Justice Cromwell, who delivered the judgment of the Court, affirmed that expert witnesses have a special duty to the court to provide fair, objective and non-partisan assistance. The question was where this duty fit into the legal framework for expert opinion evidence as established by the seminal Supreme Court case of R v Mohan. The Mohan framework has two main components:

  1. First, four threshold requirements must be met for the evidence to be admissible:
    1. relevance;
    2. necessity in assisting the trier of fact;
    3. absence of an exclusionary rule; and
    4. a properly qualified expert.
  2. If the requirements under the first component are met, the judge holds a residual discretion to exclude evidence based on a cost-benefit analysis.

Justice Cromwell held that the expert’s duty to the court fit under the “properly qualified expert” requirement under the first component of the Mohan framework. Less fundamental concerns about an expert's independence and impartiality should be considered under the cost-benefit analysis in the second component of the Mohan framework.

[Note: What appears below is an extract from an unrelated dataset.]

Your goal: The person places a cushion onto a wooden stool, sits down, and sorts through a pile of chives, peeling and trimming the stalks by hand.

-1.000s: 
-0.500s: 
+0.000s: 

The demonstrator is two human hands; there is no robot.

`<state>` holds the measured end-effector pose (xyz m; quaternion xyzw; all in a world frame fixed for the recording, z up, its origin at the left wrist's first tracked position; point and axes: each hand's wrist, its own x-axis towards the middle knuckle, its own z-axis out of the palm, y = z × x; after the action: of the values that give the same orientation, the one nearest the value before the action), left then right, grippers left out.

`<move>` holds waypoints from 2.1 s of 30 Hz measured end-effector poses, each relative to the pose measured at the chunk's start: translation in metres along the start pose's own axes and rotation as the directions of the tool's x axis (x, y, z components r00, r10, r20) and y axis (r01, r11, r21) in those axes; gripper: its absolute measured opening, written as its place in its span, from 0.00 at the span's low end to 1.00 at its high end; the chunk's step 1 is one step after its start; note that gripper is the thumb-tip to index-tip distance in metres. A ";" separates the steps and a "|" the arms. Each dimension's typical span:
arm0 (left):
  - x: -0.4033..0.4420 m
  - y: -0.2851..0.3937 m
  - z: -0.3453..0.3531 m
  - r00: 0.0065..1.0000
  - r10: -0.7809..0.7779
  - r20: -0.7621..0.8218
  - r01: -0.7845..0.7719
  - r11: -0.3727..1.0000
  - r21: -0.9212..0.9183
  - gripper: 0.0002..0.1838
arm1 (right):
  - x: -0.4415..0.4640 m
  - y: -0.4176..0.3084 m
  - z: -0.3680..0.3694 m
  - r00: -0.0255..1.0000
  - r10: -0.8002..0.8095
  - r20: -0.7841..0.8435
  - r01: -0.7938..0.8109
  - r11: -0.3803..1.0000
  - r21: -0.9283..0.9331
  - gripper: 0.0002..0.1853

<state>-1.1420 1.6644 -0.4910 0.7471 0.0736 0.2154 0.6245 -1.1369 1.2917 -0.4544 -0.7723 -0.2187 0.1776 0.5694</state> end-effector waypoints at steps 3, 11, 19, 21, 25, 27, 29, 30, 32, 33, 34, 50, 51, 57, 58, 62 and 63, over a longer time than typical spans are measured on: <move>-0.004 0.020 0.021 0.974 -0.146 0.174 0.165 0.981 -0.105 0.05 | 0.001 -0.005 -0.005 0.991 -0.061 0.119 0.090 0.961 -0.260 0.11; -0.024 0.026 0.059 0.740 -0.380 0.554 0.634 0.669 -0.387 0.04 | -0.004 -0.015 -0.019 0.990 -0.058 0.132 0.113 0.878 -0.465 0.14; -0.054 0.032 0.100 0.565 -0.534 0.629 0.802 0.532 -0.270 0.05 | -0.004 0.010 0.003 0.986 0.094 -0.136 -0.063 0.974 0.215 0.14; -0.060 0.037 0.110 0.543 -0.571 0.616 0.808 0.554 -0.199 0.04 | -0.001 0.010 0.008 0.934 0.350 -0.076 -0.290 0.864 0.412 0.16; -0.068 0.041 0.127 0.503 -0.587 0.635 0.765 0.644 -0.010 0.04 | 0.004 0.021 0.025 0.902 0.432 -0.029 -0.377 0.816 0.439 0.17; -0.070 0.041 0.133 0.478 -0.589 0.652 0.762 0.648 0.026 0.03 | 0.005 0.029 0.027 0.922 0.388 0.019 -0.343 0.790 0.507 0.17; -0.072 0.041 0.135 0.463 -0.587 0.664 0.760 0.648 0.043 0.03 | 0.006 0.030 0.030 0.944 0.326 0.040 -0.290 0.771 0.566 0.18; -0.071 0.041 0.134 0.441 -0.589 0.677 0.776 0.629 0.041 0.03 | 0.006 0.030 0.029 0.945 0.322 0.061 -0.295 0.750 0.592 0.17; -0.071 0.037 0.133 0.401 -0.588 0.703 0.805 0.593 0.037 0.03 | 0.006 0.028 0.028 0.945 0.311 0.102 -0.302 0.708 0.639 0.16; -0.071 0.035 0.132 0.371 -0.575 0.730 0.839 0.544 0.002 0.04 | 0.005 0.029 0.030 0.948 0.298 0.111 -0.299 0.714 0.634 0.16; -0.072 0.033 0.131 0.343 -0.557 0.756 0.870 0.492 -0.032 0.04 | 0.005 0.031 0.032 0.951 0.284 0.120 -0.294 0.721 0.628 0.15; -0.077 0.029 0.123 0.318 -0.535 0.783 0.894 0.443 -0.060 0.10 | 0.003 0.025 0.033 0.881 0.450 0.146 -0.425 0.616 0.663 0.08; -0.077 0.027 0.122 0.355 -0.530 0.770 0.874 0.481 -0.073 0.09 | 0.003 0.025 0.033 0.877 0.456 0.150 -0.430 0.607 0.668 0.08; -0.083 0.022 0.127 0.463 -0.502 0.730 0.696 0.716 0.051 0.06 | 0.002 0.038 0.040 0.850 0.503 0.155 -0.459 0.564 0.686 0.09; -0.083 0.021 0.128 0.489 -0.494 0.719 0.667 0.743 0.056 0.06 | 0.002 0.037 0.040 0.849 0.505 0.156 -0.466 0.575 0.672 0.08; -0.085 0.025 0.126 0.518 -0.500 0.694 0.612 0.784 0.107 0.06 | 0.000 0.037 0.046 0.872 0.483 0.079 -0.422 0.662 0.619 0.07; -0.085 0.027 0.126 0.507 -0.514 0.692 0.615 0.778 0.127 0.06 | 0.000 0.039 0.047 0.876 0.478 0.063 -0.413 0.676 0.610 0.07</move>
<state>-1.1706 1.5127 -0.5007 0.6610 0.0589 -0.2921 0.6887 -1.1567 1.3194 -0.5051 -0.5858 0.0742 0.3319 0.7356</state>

The most important part of the decision, in practice, may relate to new rules established by the Supreme Court relating to onus of proof. First, the expert is required to testify or attest (in a report or otherwise) that he or she is willing and able to provide unbiased, independent and impartial evidence. Then, the burden is on the other party to show that there is a realistic concern that the expert’s evidence should not be received because the expert is unable or unwilling to comply with his or her duties. If that threshold has been met, the onus then shifts back to the party seeking to adduce the expert evidence to prove on a balance of probabilities that the expert is sufficiently independent and impartial so as to make the evidence admissible.

In addressing the application of that threshold, Justice Cromwell explained that it would be rare that a proposed expert’s evidence would be ruled inadmissible for failing to meet it. In determining whether the expert can meet the threshold, the court must consider the nature and extent of the interest or connection with the litigation or a litigant. The acid test is “whether the expert’s opinion would not change regardless of which party retained him or her”.

Applying the above principles to the facts, Justice Cromwell concluded that the expert’s evidence was admissible. There was no finding that the expert was biased or partial or that she was acting as an advocate for the shareholders. That the expert worked out of a different office of Grant Thornton did not render the evidence inadmissible. Justice Cromwell further refused to accept that relying on the work of other professionals in reaching an opinion rendered an expert’s report inadmissible. This is an important aspect of the decision for accounting or financial experts, who often rely on the work of others in formulating the opinion.

White Burgess reaffirms the importance of experts knowing their duty to the court. That duty trumps all other duties. This is now elevated to an admissibility issue, meaning that, if the expert cannot satisfy the Court that he or she is able and willing to provide impartial and unbiased opinion evidence, that evidence will never find its way into a courtroom.